This iteration of Ezz Monem’s photographic series is displayed as three large-scale billboards at Incinerator Gallery, exploring authority, surveillance, and tourism through the juxtaposition of the Egyptian Pyramids and the figure of an anonymous local policeman.
In 2014, Google Street View technology expanded to document some historic locations in Egypt, including the Pyramids. A policeman accompanied the Google Street View team during this process, resulting in his unexpected appearance in the online images. Monem edited these photographs to remove other spectators, leaving the lone policeman as the sole figure representing authority. The figure of the policeman is both mundane and familiar; he traverses the landscape and stares back at the camera as a portrait subject. These photographs invert the usual order of authority in Egypt, where citizens are under constant surveillance in public spaces and online. Here, the viewer assumes a panoptic role, engaging in counter-surveillance where the watcher is, in turn, watched.

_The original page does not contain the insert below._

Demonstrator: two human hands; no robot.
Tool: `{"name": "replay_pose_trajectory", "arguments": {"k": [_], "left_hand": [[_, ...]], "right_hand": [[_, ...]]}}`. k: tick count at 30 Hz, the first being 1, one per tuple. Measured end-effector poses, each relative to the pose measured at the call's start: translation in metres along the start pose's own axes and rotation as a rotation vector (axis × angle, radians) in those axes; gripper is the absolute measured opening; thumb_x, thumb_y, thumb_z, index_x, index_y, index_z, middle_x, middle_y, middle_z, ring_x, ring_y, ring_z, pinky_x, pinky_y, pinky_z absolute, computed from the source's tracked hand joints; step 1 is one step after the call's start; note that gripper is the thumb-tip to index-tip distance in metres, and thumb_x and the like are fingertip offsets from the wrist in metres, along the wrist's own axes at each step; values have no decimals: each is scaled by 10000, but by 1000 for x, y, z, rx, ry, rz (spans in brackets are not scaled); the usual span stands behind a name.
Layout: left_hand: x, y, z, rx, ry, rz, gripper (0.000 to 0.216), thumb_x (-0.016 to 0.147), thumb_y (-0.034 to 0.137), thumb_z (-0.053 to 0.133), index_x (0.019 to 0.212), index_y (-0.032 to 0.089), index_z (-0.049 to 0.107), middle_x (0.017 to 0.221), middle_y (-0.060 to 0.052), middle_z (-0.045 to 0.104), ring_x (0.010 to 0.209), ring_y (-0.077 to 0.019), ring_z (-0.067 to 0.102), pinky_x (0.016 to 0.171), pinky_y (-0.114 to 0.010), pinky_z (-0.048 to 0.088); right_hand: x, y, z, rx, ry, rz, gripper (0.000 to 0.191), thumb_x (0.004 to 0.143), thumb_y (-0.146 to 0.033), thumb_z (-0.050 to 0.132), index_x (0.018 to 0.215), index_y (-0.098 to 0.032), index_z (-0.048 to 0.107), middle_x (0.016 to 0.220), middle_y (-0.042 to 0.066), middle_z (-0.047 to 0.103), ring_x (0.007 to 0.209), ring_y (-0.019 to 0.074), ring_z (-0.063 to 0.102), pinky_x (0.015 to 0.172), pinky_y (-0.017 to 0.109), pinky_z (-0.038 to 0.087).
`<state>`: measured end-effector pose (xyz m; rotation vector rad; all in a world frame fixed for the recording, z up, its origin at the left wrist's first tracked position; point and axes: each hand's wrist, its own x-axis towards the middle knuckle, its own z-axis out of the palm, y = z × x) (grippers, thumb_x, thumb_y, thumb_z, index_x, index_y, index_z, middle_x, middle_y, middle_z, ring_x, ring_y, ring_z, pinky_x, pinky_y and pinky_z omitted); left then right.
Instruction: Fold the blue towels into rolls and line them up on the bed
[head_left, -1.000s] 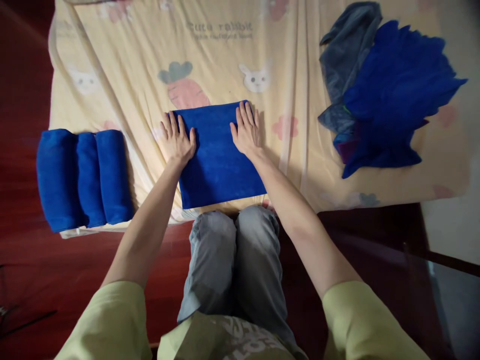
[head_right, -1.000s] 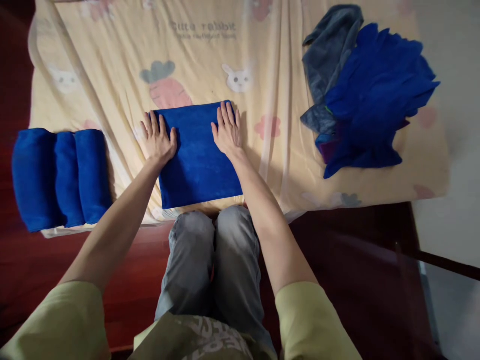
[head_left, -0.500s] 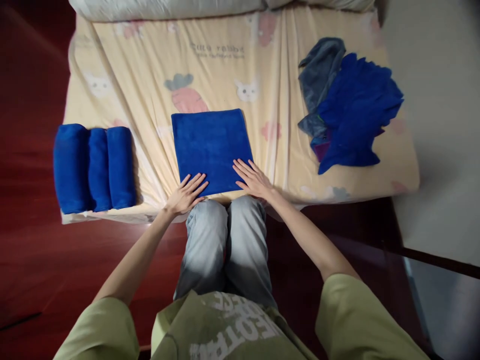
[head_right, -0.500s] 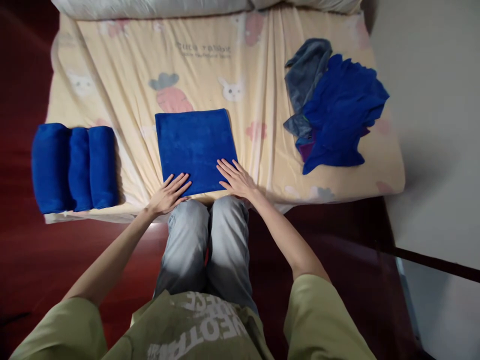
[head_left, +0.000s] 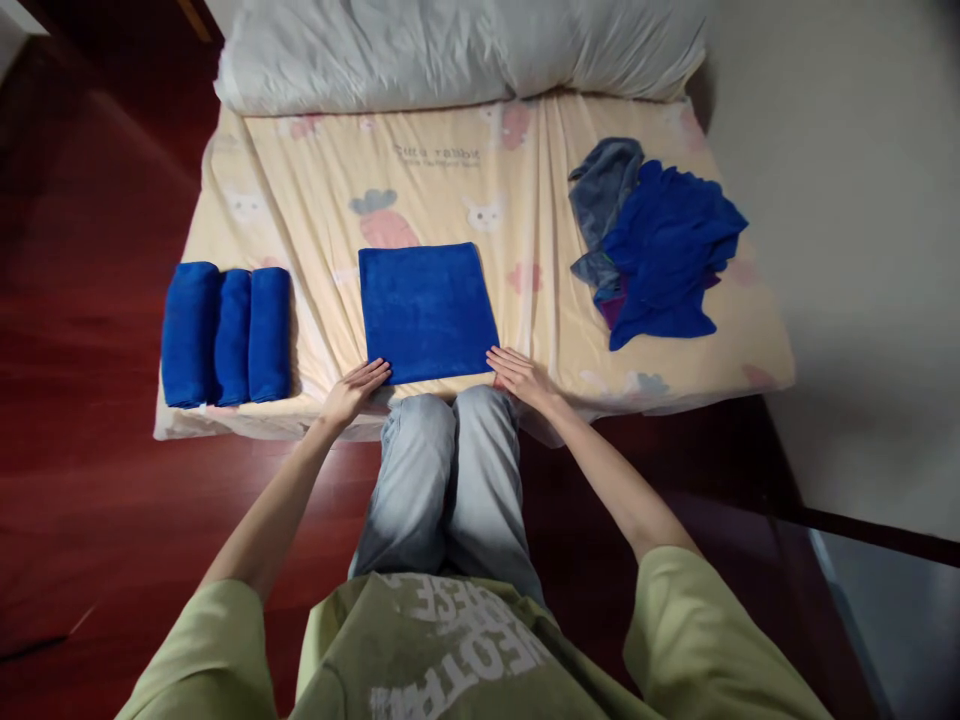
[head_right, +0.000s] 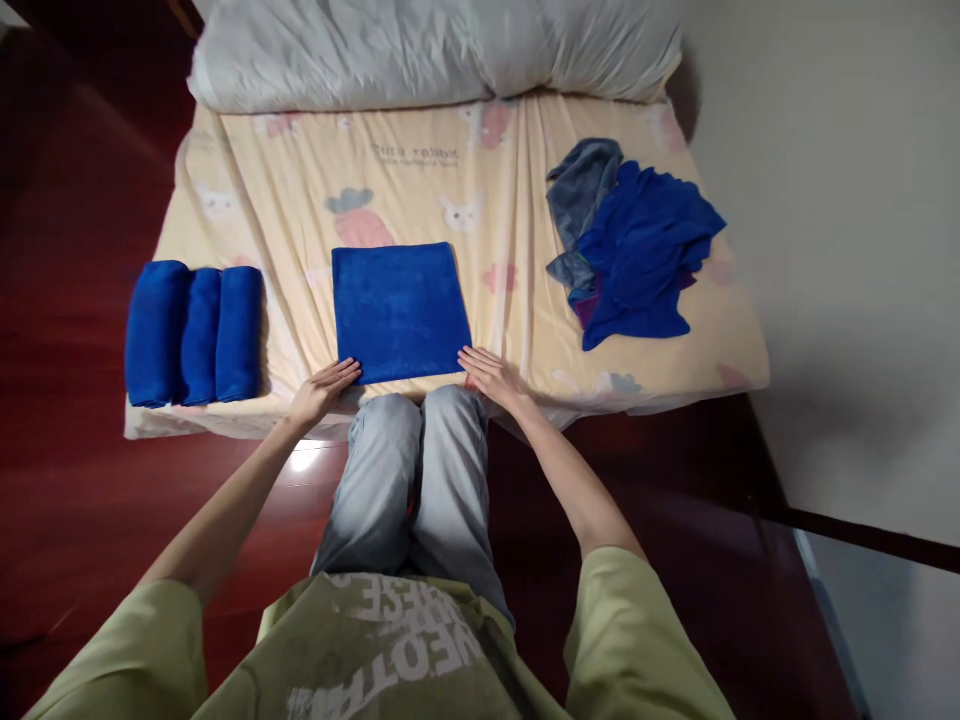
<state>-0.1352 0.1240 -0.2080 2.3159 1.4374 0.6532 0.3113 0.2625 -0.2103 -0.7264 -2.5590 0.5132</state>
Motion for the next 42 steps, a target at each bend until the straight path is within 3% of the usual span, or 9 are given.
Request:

Reflecting on the original iteration of the series, Monem explains,“I turned these images into postcards and hand-delivered them to friends in Egypt. Printed manually on silver gelatin paper, and then hand-coloured with oil paints, the images allude to vintage postcards of the Pyramids. I asked those who received a postcard to write on the back about their relation to Egypt as home and authority and return the postcard without an envelope. I asked them to document the card before it was put in the Egyptian post, which could intercept it because of its contents. And, because Australia prohibited the entrance of letters and postcards delivered by post from Egypt at that time, returns were redirected to Berlin.”